The Dish satellite broadcast center is the "brains" of TV satellite systems

The dish satellite broadcast center takes all the different feeds and converts everything into a high quality digital stream, uncompressed, at about 270 megabits per second for every channel. Well 270 MB is way too much for the satellite to handle so the broadcast station must not merely collect, convert, and redirect the data, it must also compress it to a workable size for the orbiting satellite. Here we will look a little closer at the compression process.

Today's DBS providers compress data using the MPEG-2 compressed video format (same technology used in DVD's). In MPEG-2 form the broadcast center can reduce a 270 MB stream down to  5-10 MB. Without this technology modern dish satellite TV would not exist. With the ability to compress data satellite providers can transmit over 200 channels, without compression, only about 30.

The digital video stream goes through a MPEG-2 encoder which compresses the data, the MPEG-2 encoder also analyzes each frame of the video and decides how to encode it into a format usable by the dish satellite receiver at your home (hence the name encoder).

Encoding cleans up and reduces the size of the data by removing anything irrelevant or unnecessary from the data stream and extrapolating, or estimating, from frame to frame.

There are three ways to extrapolating aspect of encoding is done:

1.) predicated extrapolating - A predicted frame only contains data that has changed since the previous frame.

2.) bi-directional extrapolation - In bi-directional extrapolation the receiver uses surrounding intraframe or predicted frames to interpolate, or insert, the color and position of each pixel.

3.) intraframe extrapolation - Intraframe extrapolating uses the complete data from each frame. With intraframe encoding compression is less.

Compression varies with the type of programming. If the scene doesn't change much from frame to frame then more predicted frames can be used, like a news program.

If the scene varies greatly from frame to frame then more intraframes are created by the encoder, like sports programs.

After all the once data is compressed, the dish satellite broadcast center has to encrypt it to keep people from intercepting the signal and stealing service. The encryption process scrambles the signal and it is decrypted by the receiver.

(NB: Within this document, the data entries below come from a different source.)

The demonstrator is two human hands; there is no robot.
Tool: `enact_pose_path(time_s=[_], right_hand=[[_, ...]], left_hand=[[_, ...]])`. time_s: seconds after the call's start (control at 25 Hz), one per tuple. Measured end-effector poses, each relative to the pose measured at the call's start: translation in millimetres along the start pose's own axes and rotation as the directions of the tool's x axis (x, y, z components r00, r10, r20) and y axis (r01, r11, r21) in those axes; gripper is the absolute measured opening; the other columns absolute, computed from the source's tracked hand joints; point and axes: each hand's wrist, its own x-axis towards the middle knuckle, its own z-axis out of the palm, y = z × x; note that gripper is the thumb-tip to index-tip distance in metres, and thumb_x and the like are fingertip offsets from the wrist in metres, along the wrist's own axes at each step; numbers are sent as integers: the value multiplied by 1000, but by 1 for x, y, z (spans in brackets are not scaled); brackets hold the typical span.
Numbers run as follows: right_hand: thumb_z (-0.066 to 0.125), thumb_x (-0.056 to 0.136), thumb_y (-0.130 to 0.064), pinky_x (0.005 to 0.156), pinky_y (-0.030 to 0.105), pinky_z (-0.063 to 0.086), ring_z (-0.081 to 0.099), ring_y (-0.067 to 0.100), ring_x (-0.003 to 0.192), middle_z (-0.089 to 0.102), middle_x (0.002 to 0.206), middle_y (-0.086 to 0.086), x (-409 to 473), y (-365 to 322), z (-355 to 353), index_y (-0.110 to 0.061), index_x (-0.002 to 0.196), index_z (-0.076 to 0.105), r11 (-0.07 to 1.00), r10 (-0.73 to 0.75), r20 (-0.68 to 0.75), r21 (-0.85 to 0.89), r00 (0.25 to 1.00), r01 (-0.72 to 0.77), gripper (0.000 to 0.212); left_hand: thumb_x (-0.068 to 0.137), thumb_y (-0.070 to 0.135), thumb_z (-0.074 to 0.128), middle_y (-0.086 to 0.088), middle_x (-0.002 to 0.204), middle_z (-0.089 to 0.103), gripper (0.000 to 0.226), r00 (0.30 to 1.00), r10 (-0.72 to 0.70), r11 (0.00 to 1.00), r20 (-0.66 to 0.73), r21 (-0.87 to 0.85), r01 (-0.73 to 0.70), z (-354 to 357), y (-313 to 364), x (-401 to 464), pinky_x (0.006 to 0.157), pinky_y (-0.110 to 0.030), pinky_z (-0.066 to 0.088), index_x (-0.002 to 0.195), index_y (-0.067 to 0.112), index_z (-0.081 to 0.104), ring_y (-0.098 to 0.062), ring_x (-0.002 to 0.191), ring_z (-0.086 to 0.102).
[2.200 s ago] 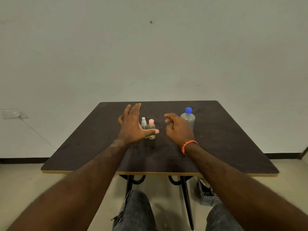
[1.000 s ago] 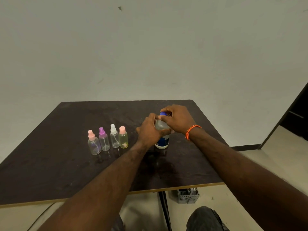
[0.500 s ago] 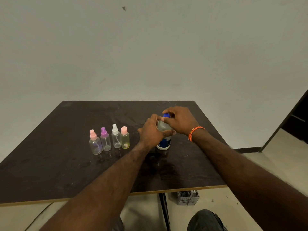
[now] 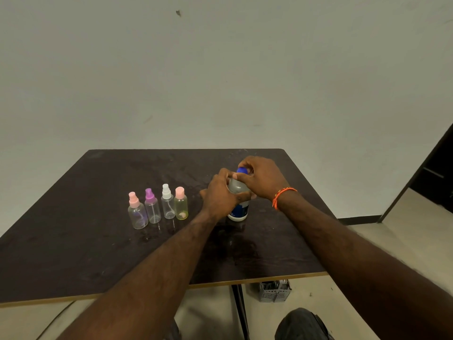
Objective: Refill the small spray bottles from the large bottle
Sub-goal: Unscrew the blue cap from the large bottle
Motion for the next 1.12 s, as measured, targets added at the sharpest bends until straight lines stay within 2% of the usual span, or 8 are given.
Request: enact_pose_path(time_s=[0.28,0.44,0.6,0.68,0.84,0.92,1.04,1.12], right_hand=[[59,92,-10,108,37,46,57,19,123,61,137,0,-3,-3,-7,-19,136,59,997,-13,152,72,988,2,44],[72,87,-46,86,30,52,62,13,97,65,110,-6,-1,1,-12,-21,121,63,1000,6,50,17,999,-7,43],[71,89,-33,79,29,49,59,13,88,62,94,-6,1,-1,-9,-16,109,67,1000,4,47,19,999,-5,27],[69,91,-23,88,28,49,62,15,99,68,105,-3,1,1,-9,-17,116,69,999,-8,68,50,998,5,26],[59,91,-3,97,23,44,60,17,118,64,134,0,-2,7,-13,-23,137,61,992,-49,187,121,981,27,51],[66,89,-13,92,22,44,61,14,111,63,133,-1,-3,8,-9,-24,141,55,992,-50,160,120,986,31,54],[73,86,-40,81,24,50,61,9,92,64,109,-6,0,5,-2,-23,119,62,997,-9,24,79,1000,7,39],[72,87,-39,82,28,52,60,10,90,64,101,-7,3,3,-1,-21,110,64,999,-22,5,41,1000,22,31]], left_hand=[[40,84,75,20,106,62,74,1000,-2,1000,19,-5,2,2,-4,4,100,-55,51,101,51,46,-11,102,65],[43,83,82,18,100,65,73,1000,9,1000,-1,-11,-9,3,-6,3,96,-55,53,100,56,44,-9,97,66],[39,83,83,19,103,67,77,1000,2,999,5,-34,-1,3,-9,5,97,-54,54,102,61,44,-9,100,68],[39,85,82,19,106,66,78,1000,6,1000,9,-31,-6,4,-10,5,98,-54,54,102,63,44,-10,102,67],[36,91,81,20,109,66,82,1000,16,999,15,-40,-16,6,-14,8,99,-55,53,104,61,44,-10,104,67],[39,85,82,19,106,66,79,1000,13,1000,10,-28,-13,4,-12,7,99,-55,51,103,55,46,-9,102,66],[48,74,85,17,100,65,70,1000,-6,1000,-12,5,6,1,-5,2,101,-53,45,99,44,48,-6,98,63],[50,72,87,17,101,65,70,1000,-16,1000,-3,16,17,0,-3,1,103,-51,42,99,43,47,-5,99,62]])
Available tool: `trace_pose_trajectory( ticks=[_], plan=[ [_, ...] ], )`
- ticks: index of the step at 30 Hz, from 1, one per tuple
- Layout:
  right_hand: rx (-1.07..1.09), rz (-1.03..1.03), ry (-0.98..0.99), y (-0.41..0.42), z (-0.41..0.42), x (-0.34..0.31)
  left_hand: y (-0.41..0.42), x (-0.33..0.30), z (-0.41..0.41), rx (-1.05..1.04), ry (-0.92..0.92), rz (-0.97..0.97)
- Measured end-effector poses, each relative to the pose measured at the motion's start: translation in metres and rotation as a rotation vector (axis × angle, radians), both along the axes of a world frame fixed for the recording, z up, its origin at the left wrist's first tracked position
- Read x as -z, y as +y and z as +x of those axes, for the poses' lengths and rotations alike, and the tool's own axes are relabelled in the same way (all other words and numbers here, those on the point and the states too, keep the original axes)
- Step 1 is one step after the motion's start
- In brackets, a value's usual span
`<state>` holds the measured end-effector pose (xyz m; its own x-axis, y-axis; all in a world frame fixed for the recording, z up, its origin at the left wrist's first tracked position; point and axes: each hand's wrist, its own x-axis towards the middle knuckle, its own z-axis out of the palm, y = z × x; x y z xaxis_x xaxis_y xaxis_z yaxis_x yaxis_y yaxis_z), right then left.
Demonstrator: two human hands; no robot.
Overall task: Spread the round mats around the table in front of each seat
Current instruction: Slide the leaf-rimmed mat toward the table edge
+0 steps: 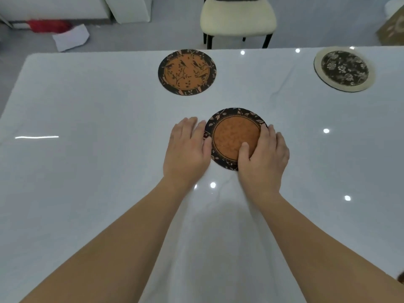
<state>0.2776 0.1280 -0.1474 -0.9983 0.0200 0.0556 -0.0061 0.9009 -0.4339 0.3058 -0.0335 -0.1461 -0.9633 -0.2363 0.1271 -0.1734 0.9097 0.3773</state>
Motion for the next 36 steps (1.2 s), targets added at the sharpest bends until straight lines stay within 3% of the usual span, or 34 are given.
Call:
trace_pose_trajectory(
  ticks=[7,20,30,36],
  plan=[
    [-0.017,-0.073,0.046,0.004,0.000,-0.003,0.000,-0.001,0.000,-0.017,0.007,0.014],
    [-0.101,-0.297,0.122,0.005,0.005,-0.003,-0.003,-0.007,0.007,-0.296,0.049,0.126],
    [-0.415,-0.129,0.011,0.008,0.004,0.004,-0.036,-0.008,0.027,-0.252,-0.012,0.061],
    [-0.448,-0.084,-0.016,0.009,0.002,0.002,-0.038,-0.005,0.024,-0.305,0.007,0.114]
  ],
)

The broadcast center now beams the compressed, encrypted signal to the orbiting satellite which picks it up, amplifies it, and sends the signal to dish satellite subscribers. Now let's see what needs to happen for you to pick this signal up at your home.

The satellite dish itself is basically a specialized antenna that focuses on a specific broadcast source. Your standard dish satellite consist of the curved dish and the "feed horn" (don't ask me why they call it this). The transmitting satellite sends the signal through the feed horn onto the actual dish which concentrates the signal into a focused beam.

In the receiving process, the roles are reversed and the dish collects the data from the transmitting satellite and focuses it into the feed horn. The dish satellite feed horn also has a low noise blocksdown converter (LNB) which amplifies and filters out "noise", random signals not related to the broadcast. Once done, the LBN sends the amplified, cleaned up signal to the waiting receiver.